-- ABOUT THIS EXERCISE --
Where a line of the material includes the string "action", copy that line.

-- RECORDS FOR THE EXERCISE --
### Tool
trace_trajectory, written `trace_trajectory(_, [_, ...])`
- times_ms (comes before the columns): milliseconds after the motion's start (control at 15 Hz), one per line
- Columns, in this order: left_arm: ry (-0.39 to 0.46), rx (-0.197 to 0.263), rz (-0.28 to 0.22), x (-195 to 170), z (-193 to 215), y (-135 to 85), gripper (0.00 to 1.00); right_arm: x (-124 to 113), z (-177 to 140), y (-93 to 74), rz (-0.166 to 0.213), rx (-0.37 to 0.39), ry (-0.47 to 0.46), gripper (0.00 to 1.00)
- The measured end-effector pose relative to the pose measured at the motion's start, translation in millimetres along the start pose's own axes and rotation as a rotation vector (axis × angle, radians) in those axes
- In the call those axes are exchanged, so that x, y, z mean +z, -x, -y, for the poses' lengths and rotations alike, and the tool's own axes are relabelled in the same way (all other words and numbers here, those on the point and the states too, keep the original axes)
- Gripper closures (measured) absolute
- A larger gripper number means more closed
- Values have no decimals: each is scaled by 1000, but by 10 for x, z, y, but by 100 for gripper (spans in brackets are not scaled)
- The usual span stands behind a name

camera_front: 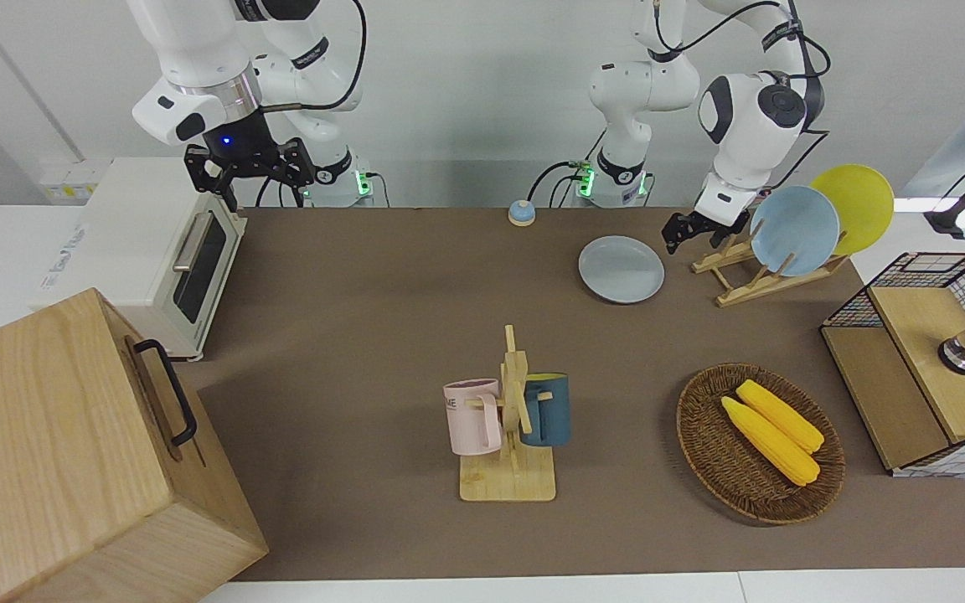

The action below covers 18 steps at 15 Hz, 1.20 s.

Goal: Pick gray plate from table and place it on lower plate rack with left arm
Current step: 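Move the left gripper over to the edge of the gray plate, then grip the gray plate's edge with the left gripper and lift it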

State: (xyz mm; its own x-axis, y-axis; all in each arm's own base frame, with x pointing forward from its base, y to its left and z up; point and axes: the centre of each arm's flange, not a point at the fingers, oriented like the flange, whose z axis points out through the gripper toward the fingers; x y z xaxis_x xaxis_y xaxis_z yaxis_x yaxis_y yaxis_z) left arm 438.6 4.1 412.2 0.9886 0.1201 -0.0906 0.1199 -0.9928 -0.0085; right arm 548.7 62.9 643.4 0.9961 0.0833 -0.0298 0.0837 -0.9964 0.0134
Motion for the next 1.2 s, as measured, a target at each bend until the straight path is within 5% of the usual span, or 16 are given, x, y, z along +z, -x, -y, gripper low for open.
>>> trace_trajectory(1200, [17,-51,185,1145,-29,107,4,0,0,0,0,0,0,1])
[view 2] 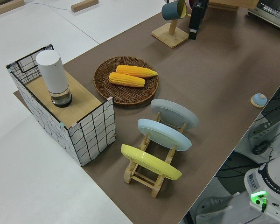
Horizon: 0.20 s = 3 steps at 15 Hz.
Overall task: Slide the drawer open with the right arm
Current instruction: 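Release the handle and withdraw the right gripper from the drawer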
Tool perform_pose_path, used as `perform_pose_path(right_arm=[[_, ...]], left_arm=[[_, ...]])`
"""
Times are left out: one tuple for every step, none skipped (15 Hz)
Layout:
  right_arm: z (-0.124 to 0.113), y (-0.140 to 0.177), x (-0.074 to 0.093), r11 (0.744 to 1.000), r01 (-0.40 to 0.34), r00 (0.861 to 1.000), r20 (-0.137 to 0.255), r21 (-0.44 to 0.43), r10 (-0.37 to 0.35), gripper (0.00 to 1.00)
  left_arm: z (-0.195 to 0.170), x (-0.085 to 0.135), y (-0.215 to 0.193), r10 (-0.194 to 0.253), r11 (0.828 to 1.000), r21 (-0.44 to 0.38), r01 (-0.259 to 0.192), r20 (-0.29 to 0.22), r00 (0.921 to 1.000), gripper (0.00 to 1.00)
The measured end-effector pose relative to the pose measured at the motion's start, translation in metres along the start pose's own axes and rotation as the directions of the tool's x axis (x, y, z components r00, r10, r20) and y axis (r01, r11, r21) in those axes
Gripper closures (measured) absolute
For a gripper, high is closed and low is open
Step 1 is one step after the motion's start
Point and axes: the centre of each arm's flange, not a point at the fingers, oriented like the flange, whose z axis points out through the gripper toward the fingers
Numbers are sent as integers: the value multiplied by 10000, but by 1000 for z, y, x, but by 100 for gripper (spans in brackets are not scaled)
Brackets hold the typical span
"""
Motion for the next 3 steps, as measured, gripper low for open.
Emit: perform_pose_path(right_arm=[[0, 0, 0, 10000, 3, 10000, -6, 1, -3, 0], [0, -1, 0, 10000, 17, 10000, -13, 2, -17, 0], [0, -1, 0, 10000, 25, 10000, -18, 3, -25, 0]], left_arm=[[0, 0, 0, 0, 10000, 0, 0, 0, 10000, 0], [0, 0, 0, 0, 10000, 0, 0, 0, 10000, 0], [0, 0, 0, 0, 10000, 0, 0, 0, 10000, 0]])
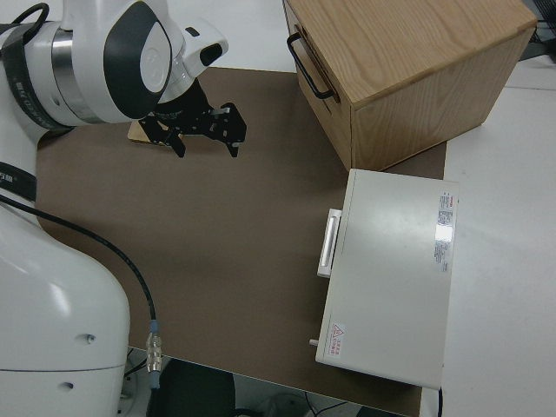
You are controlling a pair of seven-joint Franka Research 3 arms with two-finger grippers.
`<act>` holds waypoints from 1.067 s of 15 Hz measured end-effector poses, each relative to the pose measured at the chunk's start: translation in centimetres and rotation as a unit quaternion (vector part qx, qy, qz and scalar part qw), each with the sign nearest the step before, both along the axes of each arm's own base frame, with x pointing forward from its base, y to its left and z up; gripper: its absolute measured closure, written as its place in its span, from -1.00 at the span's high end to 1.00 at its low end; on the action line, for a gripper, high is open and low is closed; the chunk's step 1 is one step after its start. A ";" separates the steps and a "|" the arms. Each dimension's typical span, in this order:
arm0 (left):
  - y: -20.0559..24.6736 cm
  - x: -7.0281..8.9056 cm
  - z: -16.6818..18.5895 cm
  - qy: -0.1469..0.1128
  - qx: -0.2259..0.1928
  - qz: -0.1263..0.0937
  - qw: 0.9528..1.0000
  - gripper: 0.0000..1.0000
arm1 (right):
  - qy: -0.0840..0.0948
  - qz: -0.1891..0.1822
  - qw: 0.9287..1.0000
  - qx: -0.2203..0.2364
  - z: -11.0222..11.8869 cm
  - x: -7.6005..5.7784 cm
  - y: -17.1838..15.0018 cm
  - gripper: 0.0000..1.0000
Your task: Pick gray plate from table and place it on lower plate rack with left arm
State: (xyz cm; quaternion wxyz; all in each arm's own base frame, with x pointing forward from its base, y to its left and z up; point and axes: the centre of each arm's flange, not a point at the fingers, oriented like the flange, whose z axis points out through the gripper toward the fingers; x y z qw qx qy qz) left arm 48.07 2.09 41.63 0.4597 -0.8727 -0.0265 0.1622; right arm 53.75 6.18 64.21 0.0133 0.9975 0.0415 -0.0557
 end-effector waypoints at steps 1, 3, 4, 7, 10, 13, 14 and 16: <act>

-- EXERCISE RESULT --
The action below covers 18 steps at 15 Hz, 1.20 s.
`<act>` holds waypoints from 1.067 s of 15 Hz measured end-effector poses, each relative to the pose measured at the chunk's start: translation in centimetres and rotation as a unit quaternion (vector part qx, qy, qz and scalar part qw), each with the sign nearest the step before, both along the axes of each arm's own base frame, with x pointing forward from its base, y to its left and z up; gripper: its absolute measured closure, written as its place in its span, from -1.00 at the span's high end to 1.00 at its low end; on the action line, for a gripper, high is open and low is closed; the chunk's step 1 is one step after its start. A ";" separates the steps and a "|" the arms. Each dimension's typical span, in this order:

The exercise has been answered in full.